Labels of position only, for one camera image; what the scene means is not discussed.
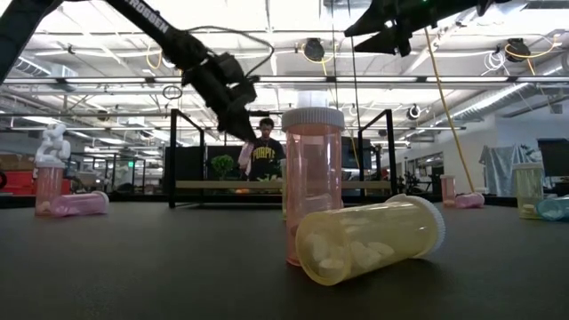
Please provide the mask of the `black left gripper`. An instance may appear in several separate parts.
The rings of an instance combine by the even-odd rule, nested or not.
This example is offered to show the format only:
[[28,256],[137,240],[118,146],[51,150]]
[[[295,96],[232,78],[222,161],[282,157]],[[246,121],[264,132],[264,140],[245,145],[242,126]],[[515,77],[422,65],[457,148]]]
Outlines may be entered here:
[[208,54],[200,64],[182,72],[181,85],[190,84],[217,116],[217,130],[241,141],[256,133],[245,106],[257,98],[257,76],[247,76],[236,58],[225,52]]

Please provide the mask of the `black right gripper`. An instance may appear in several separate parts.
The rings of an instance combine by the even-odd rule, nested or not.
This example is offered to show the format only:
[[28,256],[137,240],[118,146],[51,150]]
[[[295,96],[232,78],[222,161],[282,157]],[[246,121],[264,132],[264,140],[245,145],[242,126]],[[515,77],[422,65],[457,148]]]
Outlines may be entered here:
[[345,36],[379,32],[355,46],[356,52],[383,53],[405,57],[412,48],[410,34],[399,28],[416,30],[436,25],[439,20],[468,9],[485,7],[485,0],[383,0],[370,4],[364,14],[344,31]]

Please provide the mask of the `purple pill bottle white cap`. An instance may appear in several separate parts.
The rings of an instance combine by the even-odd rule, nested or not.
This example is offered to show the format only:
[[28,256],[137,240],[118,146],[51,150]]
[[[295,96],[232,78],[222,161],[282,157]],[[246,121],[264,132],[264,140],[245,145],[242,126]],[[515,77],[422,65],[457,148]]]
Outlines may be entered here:
[[108,208],[108,196],[100,191],[58,196],[50,204],[50,211],[56,217],[106,214]]
[[251,154],[254,149],[254,144],[252,142],[246,142],[242,148],[237,160],[239,169],[244,173],[246,176],[249,175],[251,170]]
[[455,197],[455,207],[459,209],[480,208],[485,204],[485,197],[477,192],[460,194]]

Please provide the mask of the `yellow pill bottle white cap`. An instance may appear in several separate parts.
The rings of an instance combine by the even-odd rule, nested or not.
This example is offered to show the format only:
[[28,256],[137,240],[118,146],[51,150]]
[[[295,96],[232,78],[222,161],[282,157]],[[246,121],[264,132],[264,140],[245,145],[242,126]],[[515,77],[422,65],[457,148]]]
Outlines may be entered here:
[[295,235],[297,259],[313,281],[333,286],[436,251],[445,221],[430,201],[399,194],[383,203],[312,212]]
[[287,162],[286,158],[280,160],[280,168],[281,168],[281,181],[282,181],[282,219],[284,221],[287,220]]
[[543,199],[542,163],[515,164],[512,173],[519,217],[539,220],[536,205]]

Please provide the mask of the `pink pill bottle white cap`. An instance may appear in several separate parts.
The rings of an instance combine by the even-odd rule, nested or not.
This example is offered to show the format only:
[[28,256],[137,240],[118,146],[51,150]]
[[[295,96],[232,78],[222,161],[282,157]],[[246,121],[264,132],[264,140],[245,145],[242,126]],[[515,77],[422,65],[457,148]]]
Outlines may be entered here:
[[295,108],[283,114],[282,130],[286,136],[286,261],[298,266],[295,238],[301,220],[311,212],[342,207],[341,136],[345,120],[337,109]]
[[456,198],[455,177],[443,174],[440,176],[440,182],[444,207],[454,207]]
[[61,195],[65,164],[38,162],[36,164],[35,216],[50,216],[51,202]]

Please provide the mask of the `teal pill bottle white cap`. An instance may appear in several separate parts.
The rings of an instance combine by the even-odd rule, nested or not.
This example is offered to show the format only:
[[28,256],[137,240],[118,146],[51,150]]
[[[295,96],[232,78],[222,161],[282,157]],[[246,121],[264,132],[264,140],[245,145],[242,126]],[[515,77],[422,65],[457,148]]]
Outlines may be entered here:
[[536,204],[536,212],[544,220],[569,221],[569,196],[543,199]]

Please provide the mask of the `person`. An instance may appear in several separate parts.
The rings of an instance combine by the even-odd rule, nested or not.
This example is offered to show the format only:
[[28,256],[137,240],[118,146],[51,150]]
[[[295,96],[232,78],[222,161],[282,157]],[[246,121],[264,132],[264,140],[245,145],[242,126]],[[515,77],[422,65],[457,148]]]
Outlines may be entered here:
[[271,178],[280,173],[280,160],[285,158],[282,144],[271,138],[274,121],[265,117],[260,120],[261,136],[252,143],[254,149],[251,154],[251,170],[246,178],[249,181],[260,181]]

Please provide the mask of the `small green potted plant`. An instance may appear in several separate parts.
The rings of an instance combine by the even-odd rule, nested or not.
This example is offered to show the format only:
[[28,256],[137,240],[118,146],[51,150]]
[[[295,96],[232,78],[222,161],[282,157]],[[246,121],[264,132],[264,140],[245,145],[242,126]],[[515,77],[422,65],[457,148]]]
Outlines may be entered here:
[[211,160],[211,166],[219,180],[225,180],[227,175],[233,171],[235,162],[232,156],[222,155],[214,157]]

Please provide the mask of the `long ceiling light strip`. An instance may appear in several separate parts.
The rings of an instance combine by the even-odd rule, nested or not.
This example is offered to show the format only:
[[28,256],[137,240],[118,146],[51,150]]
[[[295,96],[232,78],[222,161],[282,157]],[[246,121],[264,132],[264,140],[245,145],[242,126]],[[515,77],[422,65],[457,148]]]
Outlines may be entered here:
[[[262,84],[399,84],[435,83],[434,76],[260,76]],[[501,83],[569,83],[569,76],[441,76],[442,83],[501,84]],[[177,76],[157,77],[14,77],[4,84],[176,84]]]

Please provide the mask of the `black table mat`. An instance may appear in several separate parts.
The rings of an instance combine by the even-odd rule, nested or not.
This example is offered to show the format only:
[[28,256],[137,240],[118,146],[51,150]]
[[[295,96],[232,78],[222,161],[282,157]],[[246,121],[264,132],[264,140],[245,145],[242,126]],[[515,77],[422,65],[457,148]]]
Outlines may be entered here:
[[441,248],[333,287],[268,209],[0,211],[0,320],[569,320],[569,224],[447,210]]

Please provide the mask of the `grey cloth cover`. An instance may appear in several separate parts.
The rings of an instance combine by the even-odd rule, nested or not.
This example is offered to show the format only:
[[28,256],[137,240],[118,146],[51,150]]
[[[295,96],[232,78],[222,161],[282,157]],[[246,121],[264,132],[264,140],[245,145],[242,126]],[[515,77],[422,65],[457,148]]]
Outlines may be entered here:
[[513,166],[540,163],[541,152],[525,144],[491,148],[484,146],[479,163],[485,167],[485,186],[490,194],[510,197],[515,192]]

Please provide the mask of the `white robot figure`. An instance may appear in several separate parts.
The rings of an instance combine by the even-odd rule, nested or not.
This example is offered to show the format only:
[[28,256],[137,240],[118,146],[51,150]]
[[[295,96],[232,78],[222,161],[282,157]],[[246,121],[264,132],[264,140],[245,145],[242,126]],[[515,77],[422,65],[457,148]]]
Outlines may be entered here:
[[42,132],[42,142],[36,151],[37,164],[59,164],[71,154],[70,143],[64,139],[65,124],[48,124]]

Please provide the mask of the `black monitor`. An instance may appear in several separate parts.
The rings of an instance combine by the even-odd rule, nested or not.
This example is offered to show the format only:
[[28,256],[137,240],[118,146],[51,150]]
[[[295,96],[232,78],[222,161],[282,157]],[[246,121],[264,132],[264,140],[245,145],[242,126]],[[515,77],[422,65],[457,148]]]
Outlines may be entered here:
[[568,139],[540,139],[538,147],[547,177],[569,176]]

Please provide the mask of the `red cabinet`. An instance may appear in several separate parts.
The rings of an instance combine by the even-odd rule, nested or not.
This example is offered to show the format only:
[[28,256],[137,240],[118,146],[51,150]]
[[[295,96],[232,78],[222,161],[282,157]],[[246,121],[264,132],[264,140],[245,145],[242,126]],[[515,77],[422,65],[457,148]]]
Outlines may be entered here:
[[[12,193],[16,196],[32,196],[36,195],[36,178],[33,178],[32,171],[8,171],[5,172],[5,185],[3,192]],[[61,194],[68,195],[70,193],[70,180],[65,178],[61,186]]]

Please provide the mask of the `wooden shelf black frame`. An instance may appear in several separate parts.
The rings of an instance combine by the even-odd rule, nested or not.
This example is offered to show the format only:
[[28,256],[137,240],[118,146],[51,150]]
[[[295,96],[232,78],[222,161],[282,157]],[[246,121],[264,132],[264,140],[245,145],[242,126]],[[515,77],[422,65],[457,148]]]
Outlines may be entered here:
[[[190,123],[199,133],[198,150],[198,180],[180,180],[177,177],[177,154],[180,148],[177,145],[178,118],[182,118]],[[276,204],[279,202],[278,196],[247,196],[238,193],[216,198],[208,196],[205,191],[211,190],[230,190],[230,189],[248,189],[248,190],[281,190],[285,191],[284,180],[269,180],[249,182],[243,180],[206,180],[205,179],[205,154],[206,147],[204,144],[204,129],[196,124],[192,119],[182,113],[179,109],[170,111],[170,147],[169,162],[167,168],[167,202],[170,208],[175,208],[190,204],[204,203],[244,203],[244,204]],[[344,199],[346,204],[360,204],[373,201],[371,196],[366,192],[368,190],[383,190],[387,195],[393,196],[397,194],[397,182],[395,178],[391,181],[385,180],[364,180],[361,173],[360,180],[341,180],[341,189],[359,190],[358,196],[347,196]]]

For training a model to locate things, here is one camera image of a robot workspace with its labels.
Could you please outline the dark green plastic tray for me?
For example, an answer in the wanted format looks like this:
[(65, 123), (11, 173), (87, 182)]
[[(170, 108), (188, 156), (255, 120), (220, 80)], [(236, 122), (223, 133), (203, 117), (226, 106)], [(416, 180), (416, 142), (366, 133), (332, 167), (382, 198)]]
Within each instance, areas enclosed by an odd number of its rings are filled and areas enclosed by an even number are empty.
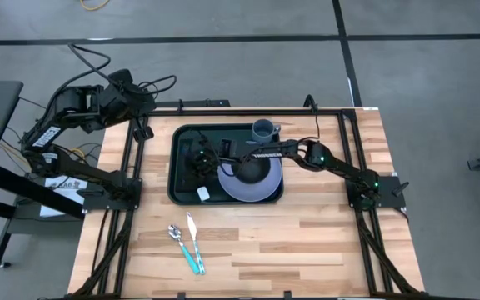
[(176, 168), (178, 144), (181, 138), (193, 138), (200, 144), (202, 138), (207, 139), (216, 150), (220, 140), (231, 139), (236, 142), (235, 151), (243, 152), (252, 141), (252, 124), (250, 123), (223, 123), (223, 124), (188, 124), (179, 127), (172, 137), (172, 151), (170, 157), (170, 170), (168, 175), (167, 194), (177, 205), (233, 205), (233, 204), (269, 204), (260, 202), (240, 202), (222, 189), (218, 175), (205, 175), (205, 183), (197, 189), (199, 202), (182, 204), (175, 195)]

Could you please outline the black metal table frame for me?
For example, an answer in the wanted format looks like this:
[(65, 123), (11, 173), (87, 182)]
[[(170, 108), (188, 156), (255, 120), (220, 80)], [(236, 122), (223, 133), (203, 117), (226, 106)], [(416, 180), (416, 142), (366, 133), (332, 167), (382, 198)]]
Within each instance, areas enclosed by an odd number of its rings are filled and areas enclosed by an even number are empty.
[[(203, 116), (192, 110), (176, 114), (163, 109), (150, 119), (154, 137), (142, 158), (143, 192), (128, 245), (123, 298), (295, 298), (365, 296), (364, 271), (354, 211), (344, 181), (329, 172), (309, 172), (283, 163), (284, 192), (268, 205), (183, 207), (168, 197), (173, 133), (196, 123), (252, 123), (267, 118), (282, 128), (283, 138), (319, 136), (338, 158), (389, 175), (393, 163), (380, 112), (359, 108), (356, 121), (343, 132), (334, 116), (298, 115), (274, 108), (249, 112), (215, 109)], [(197, 243), (206, 273), (194, 274), (177, 241), (168, 235), (175, 225), (197, 262), (187, 213), (197, 227)]]

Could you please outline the lavender round plate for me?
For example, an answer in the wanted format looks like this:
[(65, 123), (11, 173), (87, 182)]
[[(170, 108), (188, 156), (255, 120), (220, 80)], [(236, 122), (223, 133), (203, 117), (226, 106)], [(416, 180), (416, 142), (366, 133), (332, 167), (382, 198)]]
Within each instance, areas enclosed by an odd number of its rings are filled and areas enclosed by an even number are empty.
[(283, 194), (283, 167), (279, 158), (269, 158), (271, 167), (269, 174), (257, 183), (241, 182), (236, 177), (229, 177), (233, 166), (223, 163), (217, 170), (218, 181), (230, 197), (244, 203), (274, 203)]

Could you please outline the white printed paper sheet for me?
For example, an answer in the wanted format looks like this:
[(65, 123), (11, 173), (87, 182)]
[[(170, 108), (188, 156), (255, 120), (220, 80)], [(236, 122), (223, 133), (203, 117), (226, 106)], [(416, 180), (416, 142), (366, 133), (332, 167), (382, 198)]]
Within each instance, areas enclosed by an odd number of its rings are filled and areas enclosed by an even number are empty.
[[(75, 203), (83, 204), (84, 197), (78, 194), (78, 190), (85, 190), (88, 187), (88, 182), (74, 177), (59, 176), (54, 178), (46, 178), (44, 186), (52, 189), (55, 193), (71, 199)], [(40, 208), (39, 216), (41, 218), (50, 218), (62, 215), (63, 212), (50, 207), (41, 206)]]

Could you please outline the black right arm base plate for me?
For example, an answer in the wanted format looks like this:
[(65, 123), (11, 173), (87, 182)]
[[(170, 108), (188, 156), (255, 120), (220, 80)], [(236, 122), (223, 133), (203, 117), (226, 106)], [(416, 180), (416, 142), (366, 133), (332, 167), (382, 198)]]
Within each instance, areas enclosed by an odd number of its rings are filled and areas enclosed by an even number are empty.
[(373, 208), (405, 208), (403, 190), (408, 185), (409, 182), (400, 182), (399, 177), (381, 176), (377, 194), (367, 196), (358, 190), (355, 183), (346, 182), (349, 206), (363, 211)]

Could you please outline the knife with patterned teal handle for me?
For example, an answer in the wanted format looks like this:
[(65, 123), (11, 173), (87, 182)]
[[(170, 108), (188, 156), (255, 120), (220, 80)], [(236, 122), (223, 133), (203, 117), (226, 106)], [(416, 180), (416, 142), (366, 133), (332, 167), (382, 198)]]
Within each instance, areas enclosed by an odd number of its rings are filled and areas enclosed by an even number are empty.
[(194, 246), (194, 250), (197, 258), (197, 265), (199, 267), (199, 273), (201, 275), (204, 275), (206, 273), (206, 269), (204, 267), (203, 259), (199, 251), (198, 240), (197, 240), (198, 230), (195, 222), (193, 221), (192, 214), (190, 212), (187, 213), (187, 225), (192, 237), (192, 242), (193, 242), (193, 246)]

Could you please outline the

**ACTION ITEM**. Scan the preceding listing for the string "robot" and copy every line where it occurs.

**ANSWER BOX**.
Please provide the mask of the `white robot figure`. An instance may appear in several separate parts.
For training a model to locate things, here is one camera image of a robot workspace with its labels.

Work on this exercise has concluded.